TASK TO COMPLETE: Every line of the material below, from the top through the line with "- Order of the", should be reproduced exactly.

SOURCE MATERIAL:
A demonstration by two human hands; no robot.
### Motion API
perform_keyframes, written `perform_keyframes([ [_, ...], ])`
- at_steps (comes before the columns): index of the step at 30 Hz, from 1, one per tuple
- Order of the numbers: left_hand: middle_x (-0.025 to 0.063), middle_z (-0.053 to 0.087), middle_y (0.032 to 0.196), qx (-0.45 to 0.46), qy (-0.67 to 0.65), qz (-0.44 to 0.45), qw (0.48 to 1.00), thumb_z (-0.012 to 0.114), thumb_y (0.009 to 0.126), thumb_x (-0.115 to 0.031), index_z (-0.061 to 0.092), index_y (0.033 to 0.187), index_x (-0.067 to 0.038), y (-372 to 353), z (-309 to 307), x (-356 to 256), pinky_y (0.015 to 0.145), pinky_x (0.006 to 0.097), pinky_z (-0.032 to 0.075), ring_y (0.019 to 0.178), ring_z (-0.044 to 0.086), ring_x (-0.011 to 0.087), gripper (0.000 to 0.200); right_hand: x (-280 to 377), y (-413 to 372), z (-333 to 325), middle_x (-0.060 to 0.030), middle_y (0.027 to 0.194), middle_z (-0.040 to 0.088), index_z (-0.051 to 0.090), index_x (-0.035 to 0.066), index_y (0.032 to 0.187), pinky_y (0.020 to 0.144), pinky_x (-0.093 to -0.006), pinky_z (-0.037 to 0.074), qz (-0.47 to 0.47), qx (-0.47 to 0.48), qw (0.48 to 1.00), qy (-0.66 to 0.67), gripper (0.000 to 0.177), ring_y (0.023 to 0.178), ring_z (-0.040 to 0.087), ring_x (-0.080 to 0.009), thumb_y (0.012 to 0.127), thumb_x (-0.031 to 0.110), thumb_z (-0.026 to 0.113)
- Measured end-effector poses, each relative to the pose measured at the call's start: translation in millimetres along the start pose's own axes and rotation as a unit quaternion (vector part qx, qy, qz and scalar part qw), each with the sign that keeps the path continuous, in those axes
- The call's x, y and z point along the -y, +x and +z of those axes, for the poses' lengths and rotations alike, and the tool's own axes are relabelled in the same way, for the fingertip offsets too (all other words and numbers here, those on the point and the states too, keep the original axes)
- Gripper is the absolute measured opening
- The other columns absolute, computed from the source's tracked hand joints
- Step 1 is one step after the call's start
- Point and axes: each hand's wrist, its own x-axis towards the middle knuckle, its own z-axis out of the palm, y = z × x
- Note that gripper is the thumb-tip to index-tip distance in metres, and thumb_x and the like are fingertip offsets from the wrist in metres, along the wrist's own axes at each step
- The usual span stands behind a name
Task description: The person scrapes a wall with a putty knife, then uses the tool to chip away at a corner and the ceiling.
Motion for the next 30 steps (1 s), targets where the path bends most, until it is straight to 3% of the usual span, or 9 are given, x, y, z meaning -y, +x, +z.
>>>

OUTPUT:
A demonstration by two human hands; no robot.
### Motion API
perform_keyframes, written `perform_keyframes([ [_, ...], ])`
- at_steps (comes before the columns): index of the step at 30 Hz, from 1, one per tuple
- Order of the numbers: left_hand: middle_x (-0.025 to 0.063), middle_z (-0.053 to 0.087), middle_y (0.032 to 0.196), qx (-0.45 to 0.46), qy (-0.67 to 0.65), qz (-0.44 to 0.45), qw (0.48 to 1.00), thumb_z (-0.012 to 0.114), thumb_y (0.009 to 0.126), thumb_x (-0.115 to 0.031), index_z (-0.061 to 0.092), index_y (0.033 to 0.187), index_x (-0.067 to 0.038), y (-372 to 353), z (-309 to 307), x (-356 to 256), pinky_y (0.015 to 0.145), pinky_x (0.006 to 0.097), pinky_z (-0.032 to 0.075), ring_y (0.019 to 0.178), ring_z (-0.044 to 0.086), ring_x (-0.011 to 0.087), gripper (0.000 to 0.200); right_hand: x (-280 to 377), y (-413 to 372), z (-333 to 325), middle_x (-0.060 to 0.030), middle_y (0.027 to 0.194), middle_z (-0.040 to 0.088), index_z (-0.051 to 0.090), index_x (-0.035 to 0.066), index_y (0.032 to 0.187), pinky_y (0.020 to 0.144), pinky_x (-0.093 to -0.006), pinky_z (-0.037 to 0.074), qz (-0.47 to 0.47), qx (-0.47 to 0.48), qw (0.48 to 1.00), qy (-0.66 to 0.67), gripper (0.000 to 0.177), ring_y (0.023 to 0.178), ring_z (-0.040 to 0.087), ring_x (-0.080 to 0.009), thumb_y (0.012 to 0.127), thumb_x (-0.031 to 0.110), thumb_z (-0.026 to 0.113)

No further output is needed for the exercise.